== Assignment ==
Search the data for the string "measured" and gather each line it is in.

== Given data ==
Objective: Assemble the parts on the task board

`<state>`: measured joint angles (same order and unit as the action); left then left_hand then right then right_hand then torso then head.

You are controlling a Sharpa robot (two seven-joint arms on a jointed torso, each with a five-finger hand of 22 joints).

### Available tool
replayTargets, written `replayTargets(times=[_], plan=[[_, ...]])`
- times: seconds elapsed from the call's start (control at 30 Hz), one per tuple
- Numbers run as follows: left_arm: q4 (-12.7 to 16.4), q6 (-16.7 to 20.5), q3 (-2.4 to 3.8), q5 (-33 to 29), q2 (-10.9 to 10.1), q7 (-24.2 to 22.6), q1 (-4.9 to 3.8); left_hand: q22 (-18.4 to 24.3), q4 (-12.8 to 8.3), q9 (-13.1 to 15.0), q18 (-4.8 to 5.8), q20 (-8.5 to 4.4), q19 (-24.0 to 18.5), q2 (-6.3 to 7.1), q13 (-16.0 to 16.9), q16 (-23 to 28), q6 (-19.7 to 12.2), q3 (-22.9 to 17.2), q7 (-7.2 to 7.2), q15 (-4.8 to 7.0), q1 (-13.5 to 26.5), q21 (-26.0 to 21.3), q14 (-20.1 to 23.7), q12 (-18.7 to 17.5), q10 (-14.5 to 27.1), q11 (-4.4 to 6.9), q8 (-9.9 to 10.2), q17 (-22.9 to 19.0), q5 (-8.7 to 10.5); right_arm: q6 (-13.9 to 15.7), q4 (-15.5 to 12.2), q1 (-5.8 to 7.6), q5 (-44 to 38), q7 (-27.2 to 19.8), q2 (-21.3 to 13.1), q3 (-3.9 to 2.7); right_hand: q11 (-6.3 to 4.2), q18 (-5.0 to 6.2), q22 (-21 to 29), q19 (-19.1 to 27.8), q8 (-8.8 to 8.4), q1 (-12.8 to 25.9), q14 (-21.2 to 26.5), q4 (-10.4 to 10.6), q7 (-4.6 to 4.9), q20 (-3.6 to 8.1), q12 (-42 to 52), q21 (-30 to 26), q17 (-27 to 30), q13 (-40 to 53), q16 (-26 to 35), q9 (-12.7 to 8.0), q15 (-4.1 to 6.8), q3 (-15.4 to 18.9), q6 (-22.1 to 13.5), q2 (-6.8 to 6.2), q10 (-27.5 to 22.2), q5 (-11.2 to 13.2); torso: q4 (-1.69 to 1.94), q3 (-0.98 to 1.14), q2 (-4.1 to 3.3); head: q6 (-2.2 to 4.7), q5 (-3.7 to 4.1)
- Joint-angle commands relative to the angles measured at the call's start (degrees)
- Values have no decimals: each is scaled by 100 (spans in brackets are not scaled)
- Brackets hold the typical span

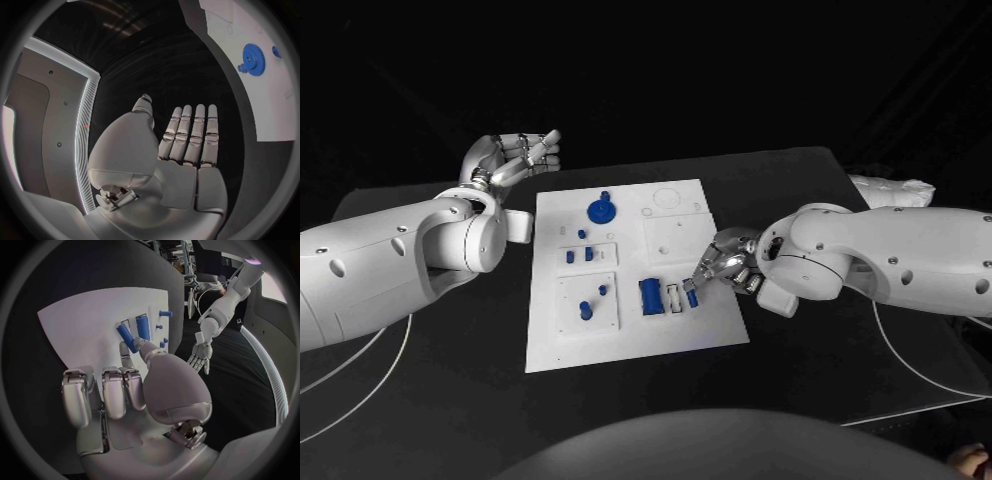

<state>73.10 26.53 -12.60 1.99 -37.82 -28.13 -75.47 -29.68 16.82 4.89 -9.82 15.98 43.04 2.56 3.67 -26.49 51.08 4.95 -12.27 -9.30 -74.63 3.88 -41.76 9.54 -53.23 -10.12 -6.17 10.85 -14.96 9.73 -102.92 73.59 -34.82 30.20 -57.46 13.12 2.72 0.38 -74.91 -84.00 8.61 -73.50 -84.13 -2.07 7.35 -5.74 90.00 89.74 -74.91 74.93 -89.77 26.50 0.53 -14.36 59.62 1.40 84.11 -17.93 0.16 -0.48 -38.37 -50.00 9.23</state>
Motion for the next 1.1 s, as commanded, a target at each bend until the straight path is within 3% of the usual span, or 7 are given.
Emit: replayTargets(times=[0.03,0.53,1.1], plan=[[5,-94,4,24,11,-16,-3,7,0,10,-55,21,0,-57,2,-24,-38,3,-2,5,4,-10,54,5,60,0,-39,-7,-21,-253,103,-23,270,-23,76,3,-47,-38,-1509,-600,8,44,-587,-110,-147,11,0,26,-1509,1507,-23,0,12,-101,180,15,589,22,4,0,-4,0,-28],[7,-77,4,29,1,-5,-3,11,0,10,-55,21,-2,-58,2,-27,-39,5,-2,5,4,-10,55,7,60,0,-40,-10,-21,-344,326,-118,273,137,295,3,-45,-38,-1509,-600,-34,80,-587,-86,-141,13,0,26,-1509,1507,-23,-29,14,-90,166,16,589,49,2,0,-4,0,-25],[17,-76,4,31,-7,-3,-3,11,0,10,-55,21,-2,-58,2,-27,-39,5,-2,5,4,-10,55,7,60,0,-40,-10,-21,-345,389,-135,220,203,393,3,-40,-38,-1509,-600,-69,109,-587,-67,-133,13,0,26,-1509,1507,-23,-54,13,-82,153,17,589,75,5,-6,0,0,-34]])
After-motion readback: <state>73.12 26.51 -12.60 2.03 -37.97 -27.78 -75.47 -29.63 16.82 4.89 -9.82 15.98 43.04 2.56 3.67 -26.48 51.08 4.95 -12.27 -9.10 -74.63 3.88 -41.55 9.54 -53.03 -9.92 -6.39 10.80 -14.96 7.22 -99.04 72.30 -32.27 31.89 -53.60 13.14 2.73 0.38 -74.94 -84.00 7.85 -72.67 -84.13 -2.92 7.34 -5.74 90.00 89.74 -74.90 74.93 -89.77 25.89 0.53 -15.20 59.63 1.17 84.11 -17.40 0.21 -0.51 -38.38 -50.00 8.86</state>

== Output for this task ==
`<state>`: measured joint angles (same order and unit as the action); left then left_hand then right then right_hand then torso then head.
- Joint-angle commands relative to the angles measured at the call's start (degrees)

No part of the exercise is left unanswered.